In summary, the vascular tissue system in S. gummosus engaged in more vigorous secondary growth with much greater development of woodiness than was found in S. eruca. The secondary xylem was very rigid at and near the base of the shoot of S. gummosus, but remained flexible throughout the length of the shoot in S. eruca.
Epidermis and collenchyma
In both S. gummosus and S. eruca the epidermis was uniformly one cell layer in thickness and the underlying collenchyma was two or more cell layers in thickness. Cells of the collenchyma lacked the chloroplasts found in abundance in the thin-walled chlorenchyma of the cortex.

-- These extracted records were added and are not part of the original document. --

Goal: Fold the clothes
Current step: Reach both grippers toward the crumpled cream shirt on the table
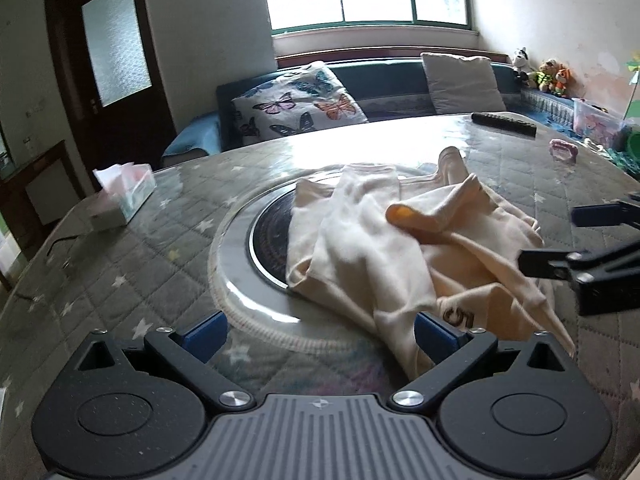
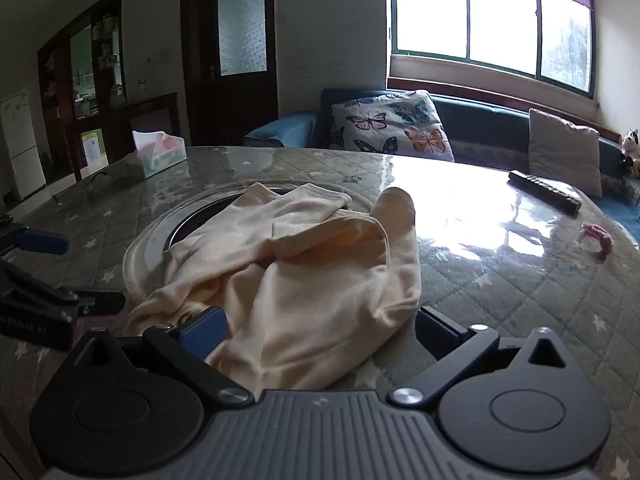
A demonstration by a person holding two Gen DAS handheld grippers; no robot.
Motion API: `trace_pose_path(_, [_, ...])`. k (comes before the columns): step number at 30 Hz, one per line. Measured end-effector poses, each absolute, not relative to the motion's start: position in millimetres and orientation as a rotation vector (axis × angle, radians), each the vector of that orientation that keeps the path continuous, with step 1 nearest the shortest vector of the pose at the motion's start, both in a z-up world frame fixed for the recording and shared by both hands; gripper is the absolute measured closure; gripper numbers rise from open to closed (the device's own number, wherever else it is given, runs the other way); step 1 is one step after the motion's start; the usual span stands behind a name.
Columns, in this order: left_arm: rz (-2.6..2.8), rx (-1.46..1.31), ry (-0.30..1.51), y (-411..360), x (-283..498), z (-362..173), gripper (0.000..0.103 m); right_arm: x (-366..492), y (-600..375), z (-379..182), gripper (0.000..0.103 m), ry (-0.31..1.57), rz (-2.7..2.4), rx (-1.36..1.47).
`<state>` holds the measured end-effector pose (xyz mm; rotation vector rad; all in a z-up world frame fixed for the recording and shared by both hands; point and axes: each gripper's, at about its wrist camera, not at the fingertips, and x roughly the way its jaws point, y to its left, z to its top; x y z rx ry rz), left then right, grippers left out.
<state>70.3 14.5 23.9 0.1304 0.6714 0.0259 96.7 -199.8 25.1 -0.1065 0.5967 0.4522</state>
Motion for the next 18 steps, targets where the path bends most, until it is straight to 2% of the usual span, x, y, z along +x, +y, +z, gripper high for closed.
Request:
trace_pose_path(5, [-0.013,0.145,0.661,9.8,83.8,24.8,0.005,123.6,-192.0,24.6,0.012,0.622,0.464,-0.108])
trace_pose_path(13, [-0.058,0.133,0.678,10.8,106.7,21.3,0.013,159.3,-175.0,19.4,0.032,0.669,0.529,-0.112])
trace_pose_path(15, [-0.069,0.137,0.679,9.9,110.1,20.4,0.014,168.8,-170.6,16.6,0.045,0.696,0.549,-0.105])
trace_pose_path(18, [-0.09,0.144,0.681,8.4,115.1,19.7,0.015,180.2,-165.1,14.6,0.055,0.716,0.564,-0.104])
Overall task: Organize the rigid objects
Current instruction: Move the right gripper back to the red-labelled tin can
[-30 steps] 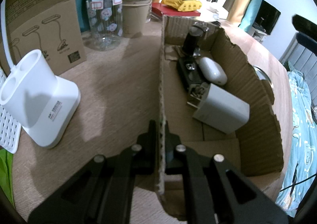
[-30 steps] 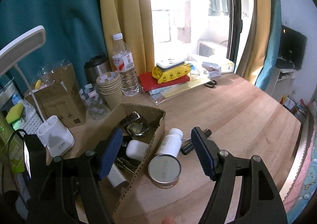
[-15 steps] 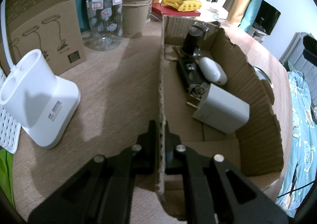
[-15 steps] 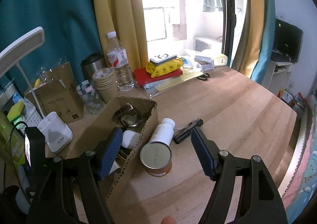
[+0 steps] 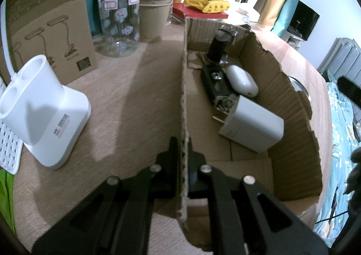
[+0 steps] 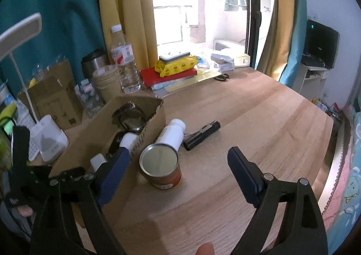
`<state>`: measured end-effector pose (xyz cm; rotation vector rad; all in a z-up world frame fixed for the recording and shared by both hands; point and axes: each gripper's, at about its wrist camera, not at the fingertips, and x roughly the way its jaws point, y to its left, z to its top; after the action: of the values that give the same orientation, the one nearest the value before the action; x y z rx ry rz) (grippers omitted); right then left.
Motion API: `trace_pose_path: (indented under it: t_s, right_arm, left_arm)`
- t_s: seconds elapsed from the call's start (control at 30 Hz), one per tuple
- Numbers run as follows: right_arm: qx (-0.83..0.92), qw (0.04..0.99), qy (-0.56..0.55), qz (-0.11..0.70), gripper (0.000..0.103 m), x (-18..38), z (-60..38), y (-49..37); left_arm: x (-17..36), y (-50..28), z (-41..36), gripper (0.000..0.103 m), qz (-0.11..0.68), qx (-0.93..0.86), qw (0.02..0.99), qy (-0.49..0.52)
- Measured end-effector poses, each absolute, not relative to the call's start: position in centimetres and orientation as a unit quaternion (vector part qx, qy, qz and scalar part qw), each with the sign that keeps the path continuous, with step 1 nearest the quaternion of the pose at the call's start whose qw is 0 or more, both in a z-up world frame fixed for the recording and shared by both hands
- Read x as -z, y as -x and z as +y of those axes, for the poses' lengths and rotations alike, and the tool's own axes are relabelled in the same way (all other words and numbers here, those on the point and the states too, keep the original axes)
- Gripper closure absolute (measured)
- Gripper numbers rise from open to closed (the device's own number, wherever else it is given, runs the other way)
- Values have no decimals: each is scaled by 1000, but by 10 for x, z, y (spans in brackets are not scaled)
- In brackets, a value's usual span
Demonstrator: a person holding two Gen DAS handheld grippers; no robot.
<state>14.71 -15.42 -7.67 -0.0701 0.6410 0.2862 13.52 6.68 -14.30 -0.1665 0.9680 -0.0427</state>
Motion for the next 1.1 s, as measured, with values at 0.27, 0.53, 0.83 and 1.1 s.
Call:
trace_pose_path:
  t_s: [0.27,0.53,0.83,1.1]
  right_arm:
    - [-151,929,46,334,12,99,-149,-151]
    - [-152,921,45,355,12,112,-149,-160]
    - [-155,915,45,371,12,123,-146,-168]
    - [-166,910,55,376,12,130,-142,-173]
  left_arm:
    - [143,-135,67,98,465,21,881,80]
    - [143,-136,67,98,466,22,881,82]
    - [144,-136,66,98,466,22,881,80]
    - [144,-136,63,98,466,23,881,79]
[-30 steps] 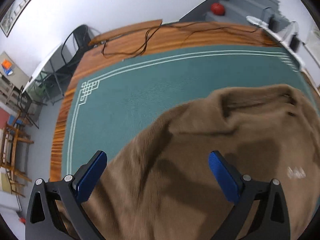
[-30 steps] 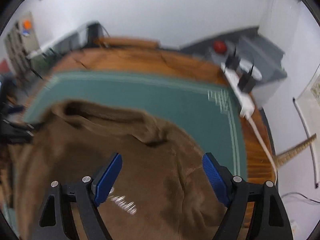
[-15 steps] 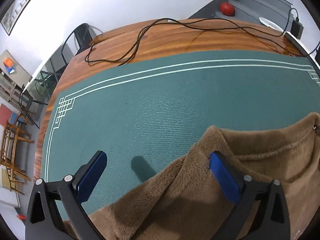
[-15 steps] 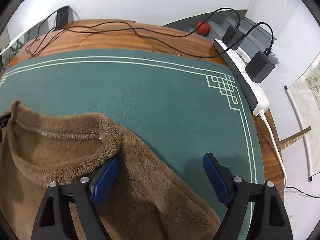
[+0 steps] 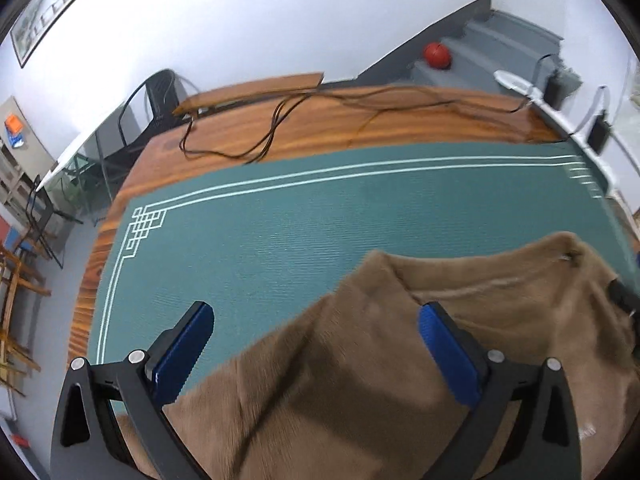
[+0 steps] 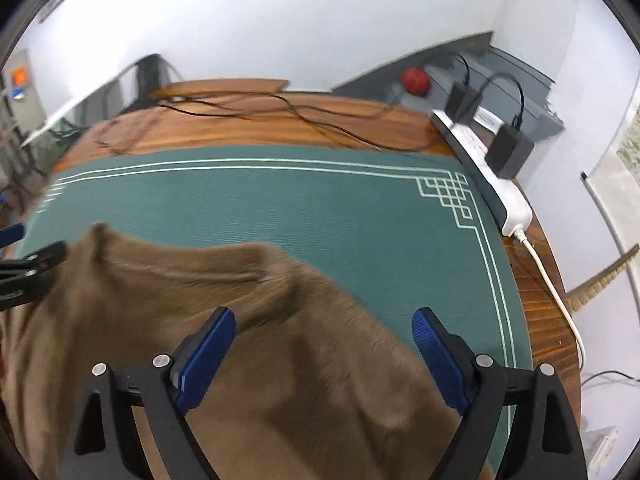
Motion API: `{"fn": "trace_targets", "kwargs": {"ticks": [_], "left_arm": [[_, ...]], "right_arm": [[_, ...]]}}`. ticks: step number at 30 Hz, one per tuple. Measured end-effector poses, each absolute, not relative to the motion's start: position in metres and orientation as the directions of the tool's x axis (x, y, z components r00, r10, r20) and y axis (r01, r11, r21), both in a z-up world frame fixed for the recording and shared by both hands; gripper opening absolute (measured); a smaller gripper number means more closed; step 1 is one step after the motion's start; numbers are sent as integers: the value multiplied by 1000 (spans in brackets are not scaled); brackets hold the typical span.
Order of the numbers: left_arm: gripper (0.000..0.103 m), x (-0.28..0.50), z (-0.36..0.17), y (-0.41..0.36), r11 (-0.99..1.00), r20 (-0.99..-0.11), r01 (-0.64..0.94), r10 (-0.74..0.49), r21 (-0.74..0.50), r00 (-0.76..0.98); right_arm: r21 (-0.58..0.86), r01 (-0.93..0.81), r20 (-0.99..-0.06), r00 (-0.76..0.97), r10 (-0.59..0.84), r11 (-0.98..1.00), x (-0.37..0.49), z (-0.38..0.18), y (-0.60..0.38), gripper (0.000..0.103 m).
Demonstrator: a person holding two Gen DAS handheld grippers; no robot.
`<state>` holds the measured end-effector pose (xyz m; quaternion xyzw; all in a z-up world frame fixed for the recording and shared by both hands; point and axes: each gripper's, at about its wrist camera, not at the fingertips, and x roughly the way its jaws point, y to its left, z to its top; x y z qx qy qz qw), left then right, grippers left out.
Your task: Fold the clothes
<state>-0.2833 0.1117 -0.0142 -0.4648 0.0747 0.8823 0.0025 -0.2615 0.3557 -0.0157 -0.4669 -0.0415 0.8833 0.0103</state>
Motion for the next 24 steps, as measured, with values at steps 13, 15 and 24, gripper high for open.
{"fn": "trace_targets", "kwargs": {"ticks": [13,15,24], "left_arm": [[103,-141,62,133,-981,-718,-87,-66,173,-693],[103,-122,66,133,-984,-717,-71,-68,163,-694],[103,-46,45,137,-993,-789,-45,-62,113,-611]], "right_arm": [[0,80,-830,-556,-45,-997,-115,0,330,91],[13,83,-842,-537,-55,-996,-91,-5,331,91],[71,89,-901,-421,-102,-994,7,-48,334,91]]}}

The latter were elongated radially, except that a more or less continuous layer of cells of short radial dimension formed a boundary with the collenchyma. While these cells typically matured as chlorenchyma, it appeared that, at locations where the collenchyma was especially thick, cells of this layer matured as collenchyma. The typical collenchyma cells were somewhat irregular in shape in paradermal view, with no preferred axis of elongation among a population of cells except where they were wrapped around the substomatal cavities.
We did not detect differences in the epidermis between species. In the collenchyma we found differences in the wall fraction and the thickness of the collenchyma layer. At 25 cm from the shoot tip, where the collenchyma was "young" but mature, the percentage cell wall area observed in transverse section tended to be higher in S. gummosus than in S. eruca (79.6 ± 1.3% vs. 74.3 ± 0.9% dorsal side and 76.3 ± 1.2% ventral side, means ± 1 SE). In S. eruca at 75 cm from the shoot tip, the wall fractions on dorsal and ventral sides did not differ significantly from those found at 25 cm.
The number of cell layers within the collenchyma and the absolute thickness of the collenchyma layer varied in a complex fashion. Again at 25 mm from the shoot tip, in both S. gummosus and S. eruca, collenchyma was several cell layers thick at the centerline of the sinus (Fig. 3G). In S. gummosus, the thickness at this location (0.148 mm) was less than that in S. eruca, where the dimensions varied from dorsal to ventral sides of the stem (0.213 vs. 0.175 mm, respectively).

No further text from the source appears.